- Founded: 1993
- Dissolved: 2006
- History: Tuborg (1993-1999) Troy Pilsner (1999-2003) Tuborg Pilsener (2003-2006)
- Arena: İzmir Atatürk Spor Salonu
- Capacity: 6,000
- Location: İzmir, Turkey
| Home | Away |

= Tuborg Pilsener S.K. =

Tuborg Pilsener Spor Kulübü (in English: Tuborg Pilsener Sports Club) was a professional basketball club based in İzmir, Turkey.

==History==
The club was founded in 1971 in İzmir, under the name Izmir Swimming Specialization Club Association ("İzmir Yüzme İhtisas Kulübü Derneği") as a specialized sports club.
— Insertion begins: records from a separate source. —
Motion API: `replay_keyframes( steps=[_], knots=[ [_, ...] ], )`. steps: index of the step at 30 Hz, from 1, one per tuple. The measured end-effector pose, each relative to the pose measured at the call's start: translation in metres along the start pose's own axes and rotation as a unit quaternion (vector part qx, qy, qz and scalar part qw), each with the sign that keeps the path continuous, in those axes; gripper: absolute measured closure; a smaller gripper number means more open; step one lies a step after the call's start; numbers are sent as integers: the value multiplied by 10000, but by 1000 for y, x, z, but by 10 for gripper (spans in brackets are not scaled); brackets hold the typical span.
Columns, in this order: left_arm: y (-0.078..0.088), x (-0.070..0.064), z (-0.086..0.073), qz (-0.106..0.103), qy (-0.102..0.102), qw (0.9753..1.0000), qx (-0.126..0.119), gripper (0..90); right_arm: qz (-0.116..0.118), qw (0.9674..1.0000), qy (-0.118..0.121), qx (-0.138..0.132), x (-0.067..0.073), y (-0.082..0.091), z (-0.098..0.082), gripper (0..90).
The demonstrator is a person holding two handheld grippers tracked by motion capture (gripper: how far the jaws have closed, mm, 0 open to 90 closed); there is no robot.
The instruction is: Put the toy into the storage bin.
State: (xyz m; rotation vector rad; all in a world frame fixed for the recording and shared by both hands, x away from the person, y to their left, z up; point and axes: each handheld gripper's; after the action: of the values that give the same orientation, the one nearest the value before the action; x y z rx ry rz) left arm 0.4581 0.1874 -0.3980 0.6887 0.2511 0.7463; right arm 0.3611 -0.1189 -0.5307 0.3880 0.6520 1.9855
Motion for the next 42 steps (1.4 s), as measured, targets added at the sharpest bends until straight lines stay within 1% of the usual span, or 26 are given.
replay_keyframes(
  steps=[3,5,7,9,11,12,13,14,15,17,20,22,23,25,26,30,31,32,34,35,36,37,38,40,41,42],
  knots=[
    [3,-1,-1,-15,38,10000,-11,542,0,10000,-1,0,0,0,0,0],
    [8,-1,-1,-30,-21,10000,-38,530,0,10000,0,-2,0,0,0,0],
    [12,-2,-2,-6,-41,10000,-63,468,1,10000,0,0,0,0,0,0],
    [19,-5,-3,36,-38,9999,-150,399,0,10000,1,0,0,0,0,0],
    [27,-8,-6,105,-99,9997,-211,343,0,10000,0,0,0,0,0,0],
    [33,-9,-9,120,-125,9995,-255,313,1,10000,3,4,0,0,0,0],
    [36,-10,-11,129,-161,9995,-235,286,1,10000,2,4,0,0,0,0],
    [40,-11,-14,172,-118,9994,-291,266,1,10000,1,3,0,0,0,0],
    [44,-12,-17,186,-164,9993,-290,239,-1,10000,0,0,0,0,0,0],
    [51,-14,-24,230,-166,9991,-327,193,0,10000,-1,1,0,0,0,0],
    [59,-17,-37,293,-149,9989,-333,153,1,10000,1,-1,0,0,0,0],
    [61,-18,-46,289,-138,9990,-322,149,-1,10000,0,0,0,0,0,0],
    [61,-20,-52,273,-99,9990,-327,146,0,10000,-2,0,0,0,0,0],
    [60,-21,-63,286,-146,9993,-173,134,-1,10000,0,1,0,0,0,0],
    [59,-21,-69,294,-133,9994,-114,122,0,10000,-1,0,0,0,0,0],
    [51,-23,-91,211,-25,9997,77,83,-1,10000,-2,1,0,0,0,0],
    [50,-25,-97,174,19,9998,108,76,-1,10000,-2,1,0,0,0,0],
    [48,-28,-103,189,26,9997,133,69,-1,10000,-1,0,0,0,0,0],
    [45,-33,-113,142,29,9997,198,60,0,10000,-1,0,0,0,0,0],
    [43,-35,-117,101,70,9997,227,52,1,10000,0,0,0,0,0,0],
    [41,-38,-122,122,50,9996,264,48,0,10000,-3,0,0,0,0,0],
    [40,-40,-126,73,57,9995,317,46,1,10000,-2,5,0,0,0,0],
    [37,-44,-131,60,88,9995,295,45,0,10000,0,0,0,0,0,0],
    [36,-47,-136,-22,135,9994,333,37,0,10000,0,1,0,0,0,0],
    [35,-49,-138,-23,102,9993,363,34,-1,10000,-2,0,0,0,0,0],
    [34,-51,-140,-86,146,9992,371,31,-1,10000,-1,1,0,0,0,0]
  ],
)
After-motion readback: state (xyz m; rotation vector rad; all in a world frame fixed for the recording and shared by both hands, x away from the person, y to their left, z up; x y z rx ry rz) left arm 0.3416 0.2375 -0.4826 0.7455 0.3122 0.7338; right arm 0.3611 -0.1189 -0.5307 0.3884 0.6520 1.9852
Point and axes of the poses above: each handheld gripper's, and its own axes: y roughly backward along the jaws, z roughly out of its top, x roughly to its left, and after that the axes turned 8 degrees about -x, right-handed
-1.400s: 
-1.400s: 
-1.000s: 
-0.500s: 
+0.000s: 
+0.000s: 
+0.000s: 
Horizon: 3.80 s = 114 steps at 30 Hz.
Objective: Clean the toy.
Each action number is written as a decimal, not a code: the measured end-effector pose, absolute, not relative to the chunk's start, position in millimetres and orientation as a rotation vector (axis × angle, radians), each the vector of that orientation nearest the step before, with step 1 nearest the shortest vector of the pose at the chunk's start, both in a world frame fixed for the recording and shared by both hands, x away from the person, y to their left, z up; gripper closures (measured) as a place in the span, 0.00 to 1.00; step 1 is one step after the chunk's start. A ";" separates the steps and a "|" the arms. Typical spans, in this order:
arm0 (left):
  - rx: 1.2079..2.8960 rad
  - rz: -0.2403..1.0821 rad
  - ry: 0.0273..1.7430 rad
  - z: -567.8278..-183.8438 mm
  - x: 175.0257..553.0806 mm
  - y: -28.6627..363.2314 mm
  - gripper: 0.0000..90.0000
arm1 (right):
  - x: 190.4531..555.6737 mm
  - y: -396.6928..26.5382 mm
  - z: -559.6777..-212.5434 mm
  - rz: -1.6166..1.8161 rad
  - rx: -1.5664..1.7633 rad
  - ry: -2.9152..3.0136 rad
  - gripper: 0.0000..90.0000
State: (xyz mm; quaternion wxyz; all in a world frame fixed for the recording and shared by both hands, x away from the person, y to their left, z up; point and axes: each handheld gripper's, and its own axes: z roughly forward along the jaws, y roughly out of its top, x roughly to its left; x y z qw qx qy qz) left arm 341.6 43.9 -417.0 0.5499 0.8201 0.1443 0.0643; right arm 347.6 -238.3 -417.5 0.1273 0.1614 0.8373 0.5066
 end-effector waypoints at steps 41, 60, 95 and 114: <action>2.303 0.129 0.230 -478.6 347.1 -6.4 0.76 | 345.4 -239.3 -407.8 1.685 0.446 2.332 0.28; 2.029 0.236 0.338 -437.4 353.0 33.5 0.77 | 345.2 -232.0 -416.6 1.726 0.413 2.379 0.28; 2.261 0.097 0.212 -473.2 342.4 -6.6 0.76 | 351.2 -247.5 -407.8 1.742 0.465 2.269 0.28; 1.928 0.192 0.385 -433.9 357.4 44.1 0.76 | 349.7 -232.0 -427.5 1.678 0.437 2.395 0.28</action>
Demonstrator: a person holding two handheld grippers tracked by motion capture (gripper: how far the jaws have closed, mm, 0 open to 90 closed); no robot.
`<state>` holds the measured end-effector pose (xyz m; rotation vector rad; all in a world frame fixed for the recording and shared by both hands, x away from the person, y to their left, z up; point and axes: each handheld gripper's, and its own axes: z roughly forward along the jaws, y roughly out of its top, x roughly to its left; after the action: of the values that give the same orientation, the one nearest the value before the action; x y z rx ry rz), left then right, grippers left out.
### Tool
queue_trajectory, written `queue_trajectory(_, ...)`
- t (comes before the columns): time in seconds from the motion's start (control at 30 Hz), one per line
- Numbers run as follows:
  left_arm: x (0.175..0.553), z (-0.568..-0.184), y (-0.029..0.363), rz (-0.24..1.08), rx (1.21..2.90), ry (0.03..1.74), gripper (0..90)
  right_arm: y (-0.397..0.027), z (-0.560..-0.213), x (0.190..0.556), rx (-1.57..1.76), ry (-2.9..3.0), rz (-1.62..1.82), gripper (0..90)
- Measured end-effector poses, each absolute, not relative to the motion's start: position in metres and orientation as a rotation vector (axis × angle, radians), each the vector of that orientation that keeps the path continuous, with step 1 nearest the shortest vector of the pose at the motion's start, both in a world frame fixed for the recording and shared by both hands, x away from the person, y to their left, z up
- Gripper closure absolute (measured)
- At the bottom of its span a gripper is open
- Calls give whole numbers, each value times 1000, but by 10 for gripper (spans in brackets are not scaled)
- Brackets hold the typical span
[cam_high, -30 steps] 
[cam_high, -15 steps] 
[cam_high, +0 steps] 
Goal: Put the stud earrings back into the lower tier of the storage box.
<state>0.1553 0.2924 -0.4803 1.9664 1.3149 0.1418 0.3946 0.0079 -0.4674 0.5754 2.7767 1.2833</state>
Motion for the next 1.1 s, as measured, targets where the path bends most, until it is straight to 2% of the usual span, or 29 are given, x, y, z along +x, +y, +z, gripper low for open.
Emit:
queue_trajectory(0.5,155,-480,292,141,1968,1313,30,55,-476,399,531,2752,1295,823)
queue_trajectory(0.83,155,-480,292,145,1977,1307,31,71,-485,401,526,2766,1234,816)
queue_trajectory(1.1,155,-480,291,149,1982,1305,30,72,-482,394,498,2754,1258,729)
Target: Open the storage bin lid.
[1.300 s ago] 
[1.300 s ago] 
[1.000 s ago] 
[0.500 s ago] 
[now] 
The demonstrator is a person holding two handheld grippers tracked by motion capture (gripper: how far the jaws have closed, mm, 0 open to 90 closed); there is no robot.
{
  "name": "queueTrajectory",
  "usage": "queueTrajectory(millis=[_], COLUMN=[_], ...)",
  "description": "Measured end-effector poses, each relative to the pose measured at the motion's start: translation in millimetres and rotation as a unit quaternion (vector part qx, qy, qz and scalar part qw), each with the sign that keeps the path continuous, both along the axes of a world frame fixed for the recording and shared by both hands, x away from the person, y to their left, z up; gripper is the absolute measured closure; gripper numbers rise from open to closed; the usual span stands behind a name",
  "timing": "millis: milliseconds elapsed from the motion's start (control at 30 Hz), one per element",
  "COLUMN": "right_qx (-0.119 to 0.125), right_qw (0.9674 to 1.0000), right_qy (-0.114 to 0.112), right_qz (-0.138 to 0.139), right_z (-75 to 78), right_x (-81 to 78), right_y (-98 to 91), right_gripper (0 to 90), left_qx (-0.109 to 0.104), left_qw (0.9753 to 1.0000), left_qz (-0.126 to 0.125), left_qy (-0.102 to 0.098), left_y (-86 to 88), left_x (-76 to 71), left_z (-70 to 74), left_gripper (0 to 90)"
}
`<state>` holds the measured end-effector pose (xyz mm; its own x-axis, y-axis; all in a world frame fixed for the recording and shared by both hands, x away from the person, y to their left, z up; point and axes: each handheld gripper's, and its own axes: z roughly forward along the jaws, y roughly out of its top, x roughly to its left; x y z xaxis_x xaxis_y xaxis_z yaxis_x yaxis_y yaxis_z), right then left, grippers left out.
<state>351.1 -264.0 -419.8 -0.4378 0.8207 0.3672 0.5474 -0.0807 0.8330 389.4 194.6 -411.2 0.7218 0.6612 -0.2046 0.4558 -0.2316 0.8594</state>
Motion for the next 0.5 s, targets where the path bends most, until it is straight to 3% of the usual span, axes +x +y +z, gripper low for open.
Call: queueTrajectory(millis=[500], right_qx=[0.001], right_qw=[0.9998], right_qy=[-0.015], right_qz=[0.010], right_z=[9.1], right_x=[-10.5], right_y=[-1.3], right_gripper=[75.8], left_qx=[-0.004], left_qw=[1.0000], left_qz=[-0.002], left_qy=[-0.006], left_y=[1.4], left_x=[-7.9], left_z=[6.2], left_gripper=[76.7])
On May 23, 1978, the club was included in the Yaşar Holding Club and has been named Tuborg Swimming Specialization Club Association. In 1989 the club adopted the name Spring Swimming Specialization Club-Society and in 1992 renamed to Tuborg S.K. changed as the club is primarily funded by the company that bears the name and supported.

The basketball branch was established in 1993. On July 18, 2003, the club changed its name to Tuborg Pilsener. After the 2005–06 season, club has decided to withdraw from Turkish League.